With 99 percent of precincts in the county reporting, voters favored the measure 59 percent to 41 percent.
"We've spent 10 years working on this. I think its time has come," Mark Fisher, Indy Chamber's vice president of government relations and policy development, told IBJ.
The chamber was one of a number of groups that threw their voice—and significant money—behind the transit referendum.
The transit question, which was included on all Marion County ballots, asked voters whether they wanted to give the City-County Council the authority to impose an income tax of up to 0.25 percent—25 cents per $100 of income—to help fund the Marion County Transit Plan. For a resident earning $50,000 a year, that 0.25 percent equals an additional $125 in annual income taxes.
The plan calls for $390 million in improvements aimed at strengthening IndyGo’s bus service—extending hours of operation, increasing the number of bus routes that run at 15-minute frequencies, and running every route seven days a week. The transit tax also would fund the operational costs of three rapid-transit lines, which feature buses that run more often and make fewer stops.
The transit tax was backed by a wide range of supporters, including a group called Transit Drives Indy, whose members include the Indy Chamber, AARP Indiana, the Indiana Restaurant and Lodging Association, and others. The Indianapolis Congregation Network, or ICAN, a faith-based social action group, organized phone banks and other activities in support of the cause.
In late June, the Indy Chamber and the MIBOR Realtor Association formed a political action committee, Keep Indy Moving Forward, to help fund pro-referendum activities. According to a campaign finance report filed with the Indiana Secretary of State, as of Oct. 14 that committee had received $449,259 in donations and had spent $343,778.
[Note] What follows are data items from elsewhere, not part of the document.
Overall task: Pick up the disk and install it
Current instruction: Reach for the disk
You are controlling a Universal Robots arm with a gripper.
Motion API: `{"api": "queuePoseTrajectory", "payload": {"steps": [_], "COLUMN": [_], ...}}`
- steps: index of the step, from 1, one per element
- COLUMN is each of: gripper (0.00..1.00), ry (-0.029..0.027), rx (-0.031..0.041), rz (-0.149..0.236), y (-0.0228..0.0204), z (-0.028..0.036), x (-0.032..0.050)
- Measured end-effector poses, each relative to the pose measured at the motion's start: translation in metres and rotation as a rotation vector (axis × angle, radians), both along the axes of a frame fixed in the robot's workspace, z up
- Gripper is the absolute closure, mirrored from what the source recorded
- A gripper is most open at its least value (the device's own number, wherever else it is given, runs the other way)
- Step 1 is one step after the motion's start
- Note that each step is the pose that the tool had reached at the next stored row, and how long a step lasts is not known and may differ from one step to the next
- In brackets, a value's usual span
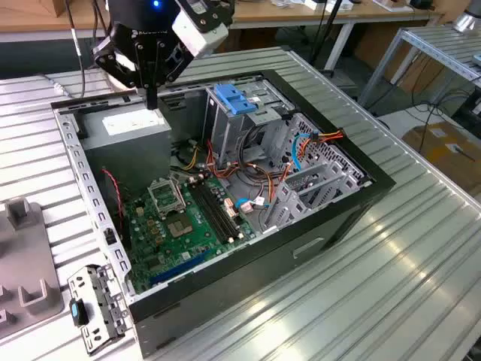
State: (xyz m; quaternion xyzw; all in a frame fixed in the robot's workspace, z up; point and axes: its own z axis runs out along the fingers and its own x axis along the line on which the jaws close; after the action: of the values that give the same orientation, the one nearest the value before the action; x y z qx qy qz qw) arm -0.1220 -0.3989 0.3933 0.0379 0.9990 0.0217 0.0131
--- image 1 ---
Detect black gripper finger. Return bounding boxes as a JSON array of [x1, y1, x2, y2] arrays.
[[92, 35, 153, 111], [151, 40, 195, 111]]

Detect grey metal disk bay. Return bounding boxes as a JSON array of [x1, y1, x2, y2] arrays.
[[261, 111, 374, 235]]

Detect small brown cardboard box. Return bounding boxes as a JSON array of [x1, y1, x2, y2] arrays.
[[50, 0, 71, 18]]

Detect grey metal drive cage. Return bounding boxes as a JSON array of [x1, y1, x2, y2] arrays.
[[204, 77, 298, 170]]

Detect grey power supply unit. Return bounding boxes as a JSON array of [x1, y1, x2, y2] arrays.
[[77, 101, 174, 196]]

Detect metal socket cover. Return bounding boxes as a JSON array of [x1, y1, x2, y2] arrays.
[[147, 177, 188, 220]]

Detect black RAM slot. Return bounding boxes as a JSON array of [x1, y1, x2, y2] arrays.
[[198, 180, 240, 241], [202, 178, 245, 238], [193, 181, 234, 243], [189, 183, 229, 244]]

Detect green motherboard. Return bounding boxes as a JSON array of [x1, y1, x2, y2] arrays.
[[123, 174, 257, 296]]

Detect blue expansion slot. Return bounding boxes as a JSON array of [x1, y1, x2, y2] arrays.
[[150, 250, 208, 287]]

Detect grey parts rack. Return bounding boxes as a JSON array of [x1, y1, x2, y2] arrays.
[[0, 198, 65, 341]]

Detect black open PC case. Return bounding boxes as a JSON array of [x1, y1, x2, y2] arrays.
[[50, 68, 398, 359]]

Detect black clip with blue tab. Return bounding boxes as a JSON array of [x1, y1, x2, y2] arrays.
[[68, 298, 91, 327]]

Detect metal slat side table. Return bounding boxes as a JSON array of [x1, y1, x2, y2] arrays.
[[358, 24, 481, 110]]

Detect large brown cardboard box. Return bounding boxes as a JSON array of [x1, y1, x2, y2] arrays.
[[401, 120, 481, 193]]

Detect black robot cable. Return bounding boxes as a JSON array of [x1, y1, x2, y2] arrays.
[[65, 0, 87, 99]]

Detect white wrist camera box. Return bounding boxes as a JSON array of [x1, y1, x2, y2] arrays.
[[171, 0, 230, 58]]

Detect blue plastic drive bracket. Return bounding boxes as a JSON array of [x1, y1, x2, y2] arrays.
[[213, 83, 259, 117]]

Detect yellow black wire bundle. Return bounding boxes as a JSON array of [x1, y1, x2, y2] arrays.
[[182, 145, 201, 171]]

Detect red black thin wire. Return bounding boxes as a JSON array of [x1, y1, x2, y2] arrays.
[[100, 168, 127, 231]]

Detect blue flat wire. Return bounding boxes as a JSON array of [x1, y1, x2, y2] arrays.
[[290, 129, 321, 173]]

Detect orange black wire bundle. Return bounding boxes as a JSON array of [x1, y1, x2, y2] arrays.
[[202, 138, 296, 206]]

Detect blue wire with white label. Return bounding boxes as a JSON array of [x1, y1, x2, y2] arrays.
[[234, 197, 272, 216]]

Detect red orange power wire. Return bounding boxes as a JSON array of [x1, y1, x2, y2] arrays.
[[300, 126, 346, 151]]

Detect grey metal bracket plate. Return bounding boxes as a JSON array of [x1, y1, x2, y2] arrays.
[[66, 262, 129, 357]]

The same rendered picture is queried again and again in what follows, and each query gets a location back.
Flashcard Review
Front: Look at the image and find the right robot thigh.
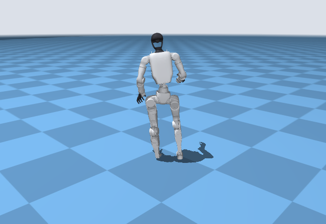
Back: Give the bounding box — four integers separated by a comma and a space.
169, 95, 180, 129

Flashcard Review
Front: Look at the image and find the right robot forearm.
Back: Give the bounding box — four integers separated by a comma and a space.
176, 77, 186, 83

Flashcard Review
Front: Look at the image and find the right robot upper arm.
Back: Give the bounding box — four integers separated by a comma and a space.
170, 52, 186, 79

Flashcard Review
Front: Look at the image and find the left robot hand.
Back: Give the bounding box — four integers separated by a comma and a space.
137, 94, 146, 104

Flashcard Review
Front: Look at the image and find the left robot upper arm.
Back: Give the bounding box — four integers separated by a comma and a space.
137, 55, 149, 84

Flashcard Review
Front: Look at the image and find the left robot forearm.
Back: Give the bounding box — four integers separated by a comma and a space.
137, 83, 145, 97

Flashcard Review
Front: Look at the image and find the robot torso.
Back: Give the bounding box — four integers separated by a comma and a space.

But the referendum also had its opponents, including a group called Stop the Red Line. The Red Line is the name of the first phase of IndyGo’s proposed bus rapid transit project, which the group opposes. Red Line planning is already under way. About $75 million from a federal grant is expected to pay for most of the Red Line’s estimated $96 million construction. But the transit tax would help cover the Red Line’s estimated $6 million in annual operational costs.
Stop the Red Line has questioned whether the transit tax would enough revenue to accomplish everything the Marion County Transit Plan promises. It also raised the question about whether bus fares would increase.
It’s still uncertain, though, what will happen with the tax proposal.
The council could choose to approve the tax at the full 0.25 percent, or at a lower rate or decide not to pass any tax hike at all.
There’s no deadline for action, and the earliest the council could act will be early next year, the council’s legal counsel, Fred Biesecker, has said.